:: WHAT IS EXPECTED ::
Leave the pictures out and print every record below exactly as it stands.

───── DATA FOR PROCESSING

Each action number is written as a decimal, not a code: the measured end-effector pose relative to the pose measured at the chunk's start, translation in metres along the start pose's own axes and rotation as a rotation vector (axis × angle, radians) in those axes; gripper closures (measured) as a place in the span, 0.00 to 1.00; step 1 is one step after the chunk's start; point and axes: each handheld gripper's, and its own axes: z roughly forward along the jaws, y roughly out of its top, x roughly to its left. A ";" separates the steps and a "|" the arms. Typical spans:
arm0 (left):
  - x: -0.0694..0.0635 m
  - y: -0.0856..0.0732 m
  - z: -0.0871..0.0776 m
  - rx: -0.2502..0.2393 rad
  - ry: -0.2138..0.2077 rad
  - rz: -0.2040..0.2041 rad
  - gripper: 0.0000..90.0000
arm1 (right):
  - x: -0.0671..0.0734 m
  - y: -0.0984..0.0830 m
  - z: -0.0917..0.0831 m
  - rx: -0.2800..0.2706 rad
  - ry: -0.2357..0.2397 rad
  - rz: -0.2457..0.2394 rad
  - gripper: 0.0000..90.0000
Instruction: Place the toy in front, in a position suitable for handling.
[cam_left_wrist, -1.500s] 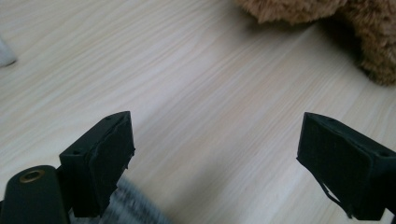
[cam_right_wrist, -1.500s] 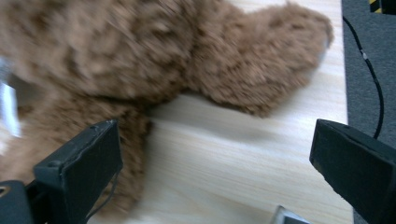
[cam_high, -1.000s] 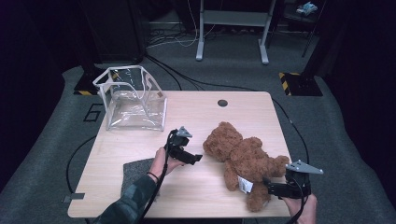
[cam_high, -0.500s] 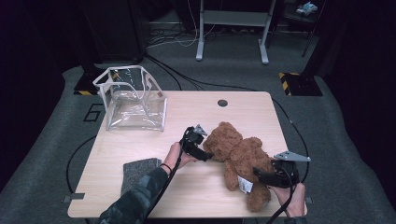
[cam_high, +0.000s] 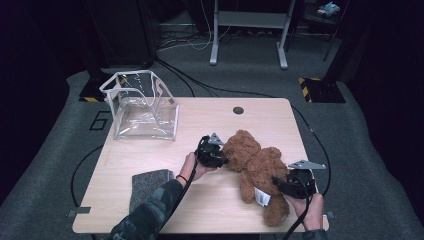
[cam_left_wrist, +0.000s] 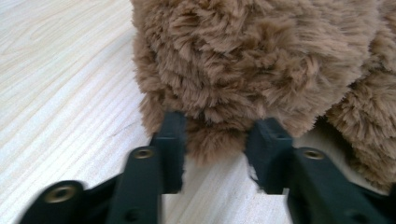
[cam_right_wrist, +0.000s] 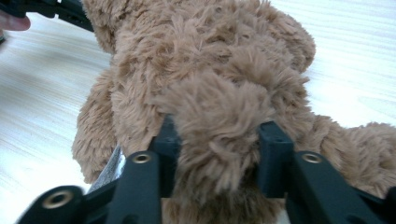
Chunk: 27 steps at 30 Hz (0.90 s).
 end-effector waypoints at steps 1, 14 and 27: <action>0.001 0.000 0.001 -0.005 0.001 -0.003 0.76 | 0.000 0.000 0.001 0.005 0.001 -0.002 0.70; 0.007 -0.002 -0.001 -0.009 0.035 -0.047 0.51 | -0.002 0.001 0.001 0.020 -0.002 0.001 0.76; 0.007 -0.001 0.016 -0.024 -0.018 -0.004 0.60 | -0.004 0.006 0.003 0.062 -0.054 -0.041 0.79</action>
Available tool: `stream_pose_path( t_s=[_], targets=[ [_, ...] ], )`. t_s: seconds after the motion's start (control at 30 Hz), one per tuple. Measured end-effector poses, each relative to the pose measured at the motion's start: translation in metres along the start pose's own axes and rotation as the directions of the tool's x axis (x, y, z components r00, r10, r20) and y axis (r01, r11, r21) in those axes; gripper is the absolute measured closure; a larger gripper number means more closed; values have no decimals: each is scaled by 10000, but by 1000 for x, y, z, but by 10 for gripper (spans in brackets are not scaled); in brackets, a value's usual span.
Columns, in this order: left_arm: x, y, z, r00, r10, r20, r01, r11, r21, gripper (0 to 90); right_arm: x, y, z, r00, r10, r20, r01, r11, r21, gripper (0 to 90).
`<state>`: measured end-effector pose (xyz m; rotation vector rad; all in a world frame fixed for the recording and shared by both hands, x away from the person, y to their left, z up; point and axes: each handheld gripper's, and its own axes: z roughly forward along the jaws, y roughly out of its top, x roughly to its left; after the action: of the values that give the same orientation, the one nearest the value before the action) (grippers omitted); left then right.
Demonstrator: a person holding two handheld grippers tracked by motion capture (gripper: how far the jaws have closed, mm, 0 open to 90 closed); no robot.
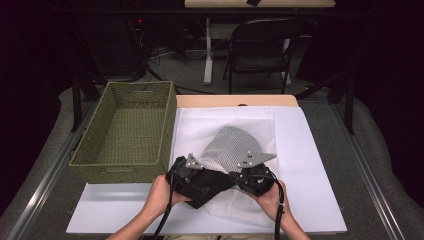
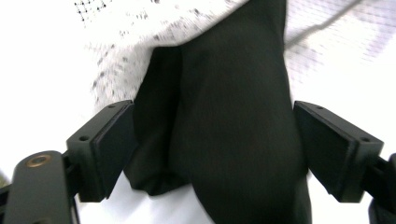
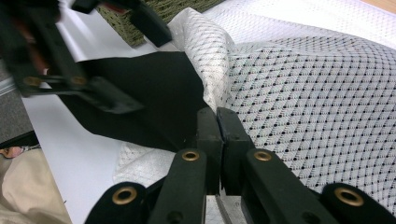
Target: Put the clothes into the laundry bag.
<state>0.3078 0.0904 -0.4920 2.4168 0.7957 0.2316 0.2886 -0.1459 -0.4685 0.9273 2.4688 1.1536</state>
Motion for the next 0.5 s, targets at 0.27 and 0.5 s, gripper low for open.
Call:
stream_pose_path(
  t_s=[0.27, 0.5],
  targets=[
    [-4, -22, 9, 9999, 105, 95, -105, 9999, -42, 258, -1, -1, 2, 10000, -14, 12, 14, 9999, 120, 886],
    [-2, -20, 23, 9983, -130, 568, 160, 9984, -534, 749, 2, 0, 2, 10000, -61, -30, 61, 9999, 93, 887]
  ],
)
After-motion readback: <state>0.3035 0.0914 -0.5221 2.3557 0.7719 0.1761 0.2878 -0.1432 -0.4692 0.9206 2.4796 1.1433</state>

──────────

:: SOLUTION FOR THIS PROBLEM ::
Each action number is written as a decimal, not a code: the measured end-effector pose relative to the pose measured at the chunk's start, translation in metres along the start pose's own axes and rotation as a rotation vector (axis × angle, radians) in those axes; gripper closures (measured) as a place in the span, 0.00 to 1.00; step 1 is one step after the chunk's start; point and axes: each handheld gripper's, and its own axes: z roughly forward along the jaws, y roughly out of its top, x roughly to its left. A ";" separates the steps and a "|" the arms. Typical spans:
arm0 (left):
  - x: -0.0694..0.0635 m
  - y: -0.0856..0.0732 m
  - z: -0.0871..0.0776 m
  - rx: -0.2502..0.2393 rad
  - ry: -0.2138..0.2077 rad
  - rz: -0.2040..0.2041 rad
  - gripper: 0.0000..90.0000
arm1 (right):
  - x: -0.0671..0.0734 m
  - y: -0.0984..0.0830 m
  - z: -0.0917..0.0831 m
  - rx: -0.2800..0.2706 rad
  - ry: -0.2357..0.2397 rad
  - rz: -0.2457..0.2394 rad
  - gripper: 0.0000..90.0000
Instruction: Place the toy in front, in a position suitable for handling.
[cam_left_wrist, -1.500s] 
[cam_right_wrist, -1.500s] 
[cam_high, -1.000s] 
[cam_high, -0.500s] 
[cam_high, +0.000s] 
[cam_left_wrist, +0.000s] 
[cam_right_wrist, +0.000s] 
Chunk: 27 steps at 30 Hz (0.90 s).
 end-effector waypoints at steps 1, 14 and 27: <action>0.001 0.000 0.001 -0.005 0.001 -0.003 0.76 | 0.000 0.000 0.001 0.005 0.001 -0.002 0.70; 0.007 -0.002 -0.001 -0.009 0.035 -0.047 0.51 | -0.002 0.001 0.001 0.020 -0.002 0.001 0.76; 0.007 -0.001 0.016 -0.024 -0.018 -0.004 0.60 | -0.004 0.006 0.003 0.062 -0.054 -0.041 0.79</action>
Available tool: `stream_pose_path( t_s=[_], targets=[ [_, ...] ], )`. t_s: seconds after the motion's start (control at 30 Hz), one per tuple. Measured end-effector poses, each relative to the pose measured at the motion's start: translation in metres along the start pose's own axes and rotation as the directions of the tool's x axis (x, y, z components r00, r10, r20) and y axis (r01, r11, r21) in those axes; gripper is the absolute measured closure; a larger gripper number means more closed; values have no decimals: each is scaled by 10000, but by 1000 for x, y, z, but by 10 for gripper (spans in brackets are not scaled); in brackets, a value's usual span.
Columns, in this order: left_arm: x, y, z, r00, r10, r20, r01, r11, r21, gripper (0 to 90); right_arm: x, y, z, r00, r10, r20, r01, r11, r21, gripper (0 to 90).
`<state>`: measured end-effector pose (xyz m; rotation vector rad; all in a world frame fixed for the recording and shared by both hands, x away from the person, y to their left, z up; point and axes: each handheld gripper's, and its own axes: z roughly forward along the jaws, y roughly out of its top, x roughly to its left; after the action: of the values that give the same orientation, the one nearest the value before the action) (grippers omitted); left then right.
Demonstrator: a person holding two handheld grippers tracked by motion capture (gripper: how far the jaws have closed, mm, 0 open to 90 closed); no robot.
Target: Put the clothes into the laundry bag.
<state>0.3078 0.0904 -0.4920 2.4168 0.7957 0.2316 0.2886 -0.1459 -0.4685 0.9273 2.4688 1.1536</state>
Motion for the next 0.5 s, targets at 0.27 and 0.5 s, gripper low for open.
Call:
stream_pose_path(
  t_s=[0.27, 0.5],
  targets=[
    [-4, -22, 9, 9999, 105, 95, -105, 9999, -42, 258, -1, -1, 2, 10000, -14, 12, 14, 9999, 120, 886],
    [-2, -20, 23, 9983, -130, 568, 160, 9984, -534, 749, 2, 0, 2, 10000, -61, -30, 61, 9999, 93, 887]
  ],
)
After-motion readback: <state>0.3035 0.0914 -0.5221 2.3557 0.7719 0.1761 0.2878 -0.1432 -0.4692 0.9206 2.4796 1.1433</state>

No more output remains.